ASCOLI PICENO – Sabato sera Leonardo Perez si è lasciato andare ad un duro sfogo sul suo profilo Instagram (“L’unica cosa che conta nella vita è la propria famiglia. La mia forza siete voi, vi amo. Ci saranno periodi migliori ed è solo grazie a voi che vado avanti con rabbia e costanza, qualcuno mi vuole morto ma moriranno prima loro. Nessuno mi ha regalato nulla nella vita e nessuno mi toglierà quello che mi sono guadagnato con i fatti. Grazie per essermi vicino, ti amo” le parole scritte dall’attaccante bianconero dedicate alla compagna e alla famiglia), cosa che non è passata inosservata alla società ascolana: “Su Perez c’è da fare una premessa – l’esordio del direttore sportivo dell’Ascoli Cristiano Giaretta – alla fine della scorsa stagione comunicai al suo agente che le nostre strade si sarebbe separate. Durante la sessione estiva del calciomercato si sono presentate 12 occasioni diverse per il giocatore, ma ho avuto l’impressione che al suo procuratore stesse sfuggendo di mano la situazione. Fatto sta che è rimasto con noi e a quel punto gli ho detto di giocarsi le sue chances in squadra, trovo quindi del tutto ingiustificata la sua reazione. Vogliamo un gruppo sano, la sua è stata una voce fuori dal coro. Prenderemo provvedimenti”. In attesa della decisione della società in merito alla vicenda, il giocatore è stato sospeso per due giorni.

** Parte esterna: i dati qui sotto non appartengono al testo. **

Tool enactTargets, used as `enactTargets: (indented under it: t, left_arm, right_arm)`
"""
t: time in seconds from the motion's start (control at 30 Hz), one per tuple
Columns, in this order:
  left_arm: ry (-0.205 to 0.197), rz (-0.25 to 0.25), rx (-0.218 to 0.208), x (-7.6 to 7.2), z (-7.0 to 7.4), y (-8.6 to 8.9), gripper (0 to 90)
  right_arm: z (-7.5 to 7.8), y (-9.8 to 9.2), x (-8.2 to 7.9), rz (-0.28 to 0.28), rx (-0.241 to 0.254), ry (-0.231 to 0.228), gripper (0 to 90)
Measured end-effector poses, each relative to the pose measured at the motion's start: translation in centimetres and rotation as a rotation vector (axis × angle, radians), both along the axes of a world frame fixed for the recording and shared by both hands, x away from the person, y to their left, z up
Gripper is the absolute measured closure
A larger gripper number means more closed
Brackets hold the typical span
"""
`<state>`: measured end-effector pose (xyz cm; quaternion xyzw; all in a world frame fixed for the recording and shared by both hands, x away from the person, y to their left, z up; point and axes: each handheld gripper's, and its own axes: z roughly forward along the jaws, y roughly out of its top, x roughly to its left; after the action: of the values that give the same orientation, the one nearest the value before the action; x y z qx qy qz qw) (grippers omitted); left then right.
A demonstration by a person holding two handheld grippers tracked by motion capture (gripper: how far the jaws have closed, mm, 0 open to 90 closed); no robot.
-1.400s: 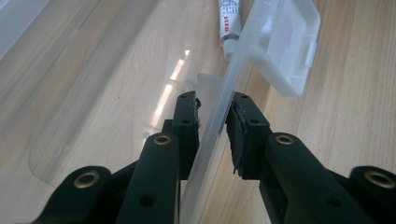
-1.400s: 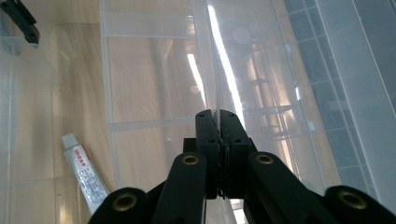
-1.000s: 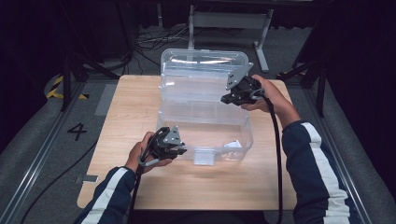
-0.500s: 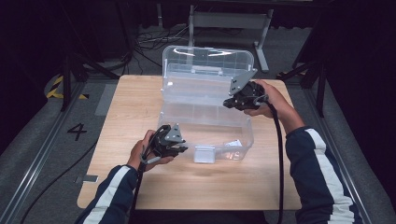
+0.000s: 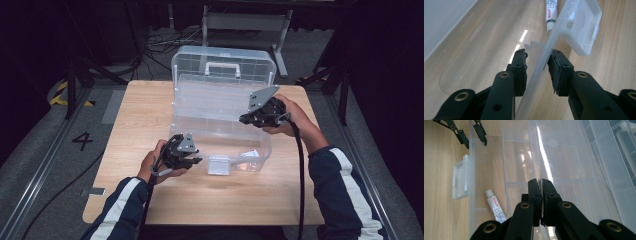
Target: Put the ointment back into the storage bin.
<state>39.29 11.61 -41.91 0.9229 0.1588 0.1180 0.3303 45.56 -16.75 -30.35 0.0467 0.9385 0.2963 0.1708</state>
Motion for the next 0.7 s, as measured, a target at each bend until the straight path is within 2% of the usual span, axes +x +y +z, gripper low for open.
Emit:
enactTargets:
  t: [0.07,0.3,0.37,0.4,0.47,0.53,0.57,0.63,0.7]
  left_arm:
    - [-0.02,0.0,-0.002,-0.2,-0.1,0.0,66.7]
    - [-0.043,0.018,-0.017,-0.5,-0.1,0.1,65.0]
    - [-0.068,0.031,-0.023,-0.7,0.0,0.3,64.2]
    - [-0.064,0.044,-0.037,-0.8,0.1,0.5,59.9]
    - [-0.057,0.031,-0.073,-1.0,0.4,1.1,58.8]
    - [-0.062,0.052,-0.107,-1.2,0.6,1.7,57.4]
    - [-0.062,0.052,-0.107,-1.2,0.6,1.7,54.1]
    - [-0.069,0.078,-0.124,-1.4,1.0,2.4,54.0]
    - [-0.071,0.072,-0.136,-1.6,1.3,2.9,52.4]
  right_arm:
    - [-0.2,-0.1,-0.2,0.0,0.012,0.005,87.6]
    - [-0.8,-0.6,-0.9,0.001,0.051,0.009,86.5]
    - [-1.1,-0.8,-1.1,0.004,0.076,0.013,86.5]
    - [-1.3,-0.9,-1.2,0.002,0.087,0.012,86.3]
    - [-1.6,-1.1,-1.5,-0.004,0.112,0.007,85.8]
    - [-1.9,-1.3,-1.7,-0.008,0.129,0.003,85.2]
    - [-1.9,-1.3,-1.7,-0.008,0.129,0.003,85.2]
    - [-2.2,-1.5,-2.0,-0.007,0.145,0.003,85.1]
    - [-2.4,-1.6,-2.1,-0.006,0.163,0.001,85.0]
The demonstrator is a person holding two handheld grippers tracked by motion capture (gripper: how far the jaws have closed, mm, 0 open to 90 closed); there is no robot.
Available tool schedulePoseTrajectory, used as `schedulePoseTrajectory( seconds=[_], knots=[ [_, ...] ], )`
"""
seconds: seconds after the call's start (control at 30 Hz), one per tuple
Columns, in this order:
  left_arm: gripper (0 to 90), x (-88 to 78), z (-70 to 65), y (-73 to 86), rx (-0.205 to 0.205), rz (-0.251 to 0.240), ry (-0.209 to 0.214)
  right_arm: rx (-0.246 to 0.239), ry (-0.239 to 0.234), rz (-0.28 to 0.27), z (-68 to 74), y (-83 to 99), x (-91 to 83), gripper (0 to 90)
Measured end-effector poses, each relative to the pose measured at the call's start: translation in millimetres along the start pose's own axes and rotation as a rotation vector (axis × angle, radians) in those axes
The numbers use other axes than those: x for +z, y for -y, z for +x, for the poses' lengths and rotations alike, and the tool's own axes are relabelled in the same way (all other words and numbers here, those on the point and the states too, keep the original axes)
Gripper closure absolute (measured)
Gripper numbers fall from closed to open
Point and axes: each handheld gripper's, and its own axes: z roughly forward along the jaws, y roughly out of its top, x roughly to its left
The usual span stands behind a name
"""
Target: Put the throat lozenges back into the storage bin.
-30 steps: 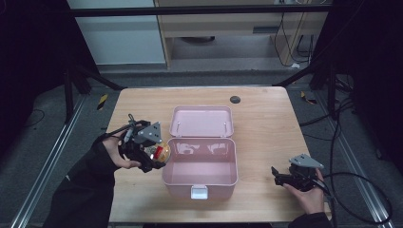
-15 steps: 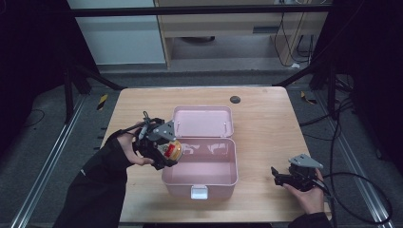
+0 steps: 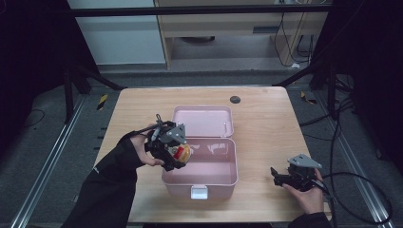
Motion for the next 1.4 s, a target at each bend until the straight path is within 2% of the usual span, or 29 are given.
schedulePoseTrajectory(
  seconds=[0.63, 1.4],
  knots=[
    [19.6, 29.5, 0.8, 14.5, -0.017, 0.04, 0.031, -0.001, 0.0, 0.011, 1.6, 0.3, 1.3, 4.5],
    [19.3, 50.8, 0.1, 26.1, -0.034, 0.084, 0.064, -0.008, -0.006, 0.016, 2.1, 0.7, 2.3, 3.8]
  ],
)
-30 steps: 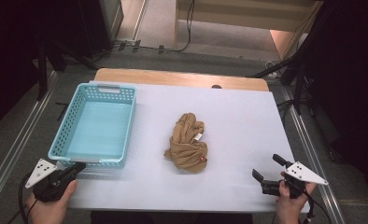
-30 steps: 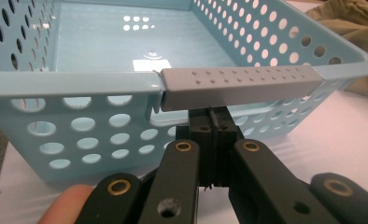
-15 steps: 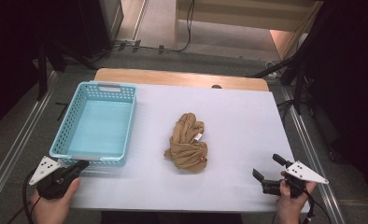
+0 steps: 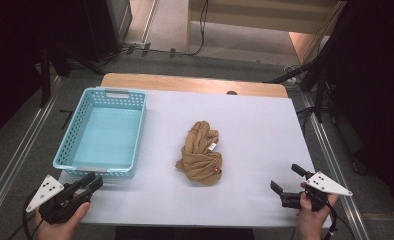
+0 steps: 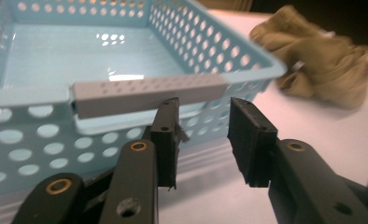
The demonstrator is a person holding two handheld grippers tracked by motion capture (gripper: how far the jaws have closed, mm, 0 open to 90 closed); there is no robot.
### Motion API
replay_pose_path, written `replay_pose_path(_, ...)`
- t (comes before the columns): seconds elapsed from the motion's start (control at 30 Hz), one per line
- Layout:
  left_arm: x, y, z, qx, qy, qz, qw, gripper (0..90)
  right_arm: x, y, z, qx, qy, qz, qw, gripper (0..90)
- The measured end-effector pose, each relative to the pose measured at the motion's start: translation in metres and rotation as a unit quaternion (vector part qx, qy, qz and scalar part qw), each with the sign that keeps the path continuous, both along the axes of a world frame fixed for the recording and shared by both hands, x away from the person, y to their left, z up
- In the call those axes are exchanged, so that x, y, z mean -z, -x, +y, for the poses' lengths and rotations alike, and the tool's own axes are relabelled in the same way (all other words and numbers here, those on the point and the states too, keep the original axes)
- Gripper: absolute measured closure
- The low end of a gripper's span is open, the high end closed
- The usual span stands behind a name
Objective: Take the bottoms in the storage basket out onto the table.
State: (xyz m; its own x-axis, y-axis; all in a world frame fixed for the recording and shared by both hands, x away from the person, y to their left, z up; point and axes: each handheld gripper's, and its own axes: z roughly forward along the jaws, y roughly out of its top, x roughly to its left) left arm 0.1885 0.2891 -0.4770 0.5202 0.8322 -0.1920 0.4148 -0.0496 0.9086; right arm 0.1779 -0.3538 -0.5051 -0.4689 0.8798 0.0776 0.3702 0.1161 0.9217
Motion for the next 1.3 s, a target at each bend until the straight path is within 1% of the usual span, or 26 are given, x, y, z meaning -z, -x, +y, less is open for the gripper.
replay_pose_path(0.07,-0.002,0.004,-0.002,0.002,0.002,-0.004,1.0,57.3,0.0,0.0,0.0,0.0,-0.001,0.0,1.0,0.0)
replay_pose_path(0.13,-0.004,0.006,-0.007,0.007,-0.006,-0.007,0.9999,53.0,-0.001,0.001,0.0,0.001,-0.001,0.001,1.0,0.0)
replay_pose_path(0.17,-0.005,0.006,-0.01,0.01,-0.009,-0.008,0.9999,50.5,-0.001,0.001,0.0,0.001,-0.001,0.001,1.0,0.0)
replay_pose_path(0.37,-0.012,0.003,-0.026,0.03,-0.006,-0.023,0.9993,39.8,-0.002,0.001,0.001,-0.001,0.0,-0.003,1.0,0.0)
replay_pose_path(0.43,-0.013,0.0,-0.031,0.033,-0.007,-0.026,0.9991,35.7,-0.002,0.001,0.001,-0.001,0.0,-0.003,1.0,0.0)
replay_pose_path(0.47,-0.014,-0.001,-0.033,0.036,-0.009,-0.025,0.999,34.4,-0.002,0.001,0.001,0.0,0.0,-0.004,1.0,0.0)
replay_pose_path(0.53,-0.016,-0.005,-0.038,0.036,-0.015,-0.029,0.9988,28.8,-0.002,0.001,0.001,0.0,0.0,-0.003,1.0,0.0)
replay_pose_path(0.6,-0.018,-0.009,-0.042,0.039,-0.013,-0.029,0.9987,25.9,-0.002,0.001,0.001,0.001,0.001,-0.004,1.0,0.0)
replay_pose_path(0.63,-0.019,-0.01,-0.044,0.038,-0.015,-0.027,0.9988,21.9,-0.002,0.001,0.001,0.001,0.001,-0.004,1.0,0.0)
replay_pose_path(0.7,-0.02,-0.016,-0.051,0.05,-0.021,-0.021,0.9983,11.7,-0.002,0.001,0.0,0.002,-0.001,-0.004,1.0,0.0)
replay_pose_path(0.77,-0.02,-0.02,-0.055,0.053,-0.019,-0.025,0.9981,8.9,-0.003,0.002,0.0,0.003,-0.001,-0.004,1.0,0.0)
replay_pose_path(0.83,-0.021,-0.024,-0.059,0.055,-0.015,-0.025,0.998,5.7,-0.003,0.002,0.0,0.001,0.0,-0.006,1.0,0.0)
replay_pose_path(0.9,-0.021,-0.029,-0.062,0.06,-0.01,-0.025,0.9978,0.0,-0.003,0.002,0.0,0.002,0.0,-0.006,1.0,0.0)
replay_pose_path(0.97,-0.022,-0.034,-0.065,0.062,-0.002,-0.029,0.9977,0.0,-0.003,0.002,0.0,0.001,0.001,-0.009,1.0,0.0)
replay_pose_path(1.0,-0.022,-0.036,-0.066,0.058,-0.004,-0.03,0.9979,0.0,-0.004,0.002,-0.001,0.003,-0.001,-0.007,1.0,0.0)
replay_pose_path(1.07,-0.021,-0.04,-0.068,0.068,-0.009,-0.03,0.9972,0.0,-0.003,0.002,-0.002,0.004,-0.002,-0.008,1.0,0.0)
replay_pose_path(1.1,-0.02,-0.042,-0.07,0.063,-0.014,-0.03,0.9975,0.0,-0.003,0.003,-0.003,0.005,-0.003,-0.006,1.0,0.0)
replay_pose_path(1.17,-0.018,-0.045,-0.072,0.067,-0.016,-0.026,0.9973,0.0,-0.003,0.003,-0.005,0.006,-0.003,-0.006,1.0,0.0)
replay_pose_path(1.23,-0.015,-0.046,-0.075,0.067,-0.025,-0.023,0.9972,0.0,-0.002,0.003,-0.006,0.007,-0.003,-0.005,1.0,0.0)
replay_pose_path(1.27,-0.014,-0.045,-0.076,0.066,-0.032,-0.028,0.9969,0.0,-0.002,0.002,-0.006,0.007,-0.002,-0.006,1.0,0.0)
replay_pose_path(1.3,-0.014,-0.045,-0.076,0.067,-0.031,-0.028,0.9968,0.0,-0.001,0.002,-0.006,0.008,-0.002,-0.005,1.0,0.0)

Il DS fa poi il punto su questo avvio di stagione che ha visto la formazione bianconera esprimere un gioco propositivo purtroppo non sempre accompagnato dai risultati: “Eravamo delusi perché le prestazioni non davano i risultati, ma tre le due preferisco sempre la prestazione: con quest’ultima i risultati prima o poi arrivano. E’ bello vedere che c’è una crescita quotidiana, miglioramenti che derivano dal lavoro. Tanti giocatori stanno crescendo, per me Mignanelli e Mogos sono l’emblema di questa crescita”.

“Avere giocatori di proprietà comporta sempre dei rischi – prosegue Giaretta – bisogna ponderare bene le scelte. Oggi su 27 giocatori 25 sono nostri: un motivo di grande orgoglio. La serenità dell’ambiente è fondamentale per fare sempre meglio, così come il sostegno dei tifosi che per noi è essenziale. Rimpianti per il calciomercato? L’unico è non avere preso un esterno sinistro, ma chi sta giocando ora in quella posizione sta facendo molto bene.”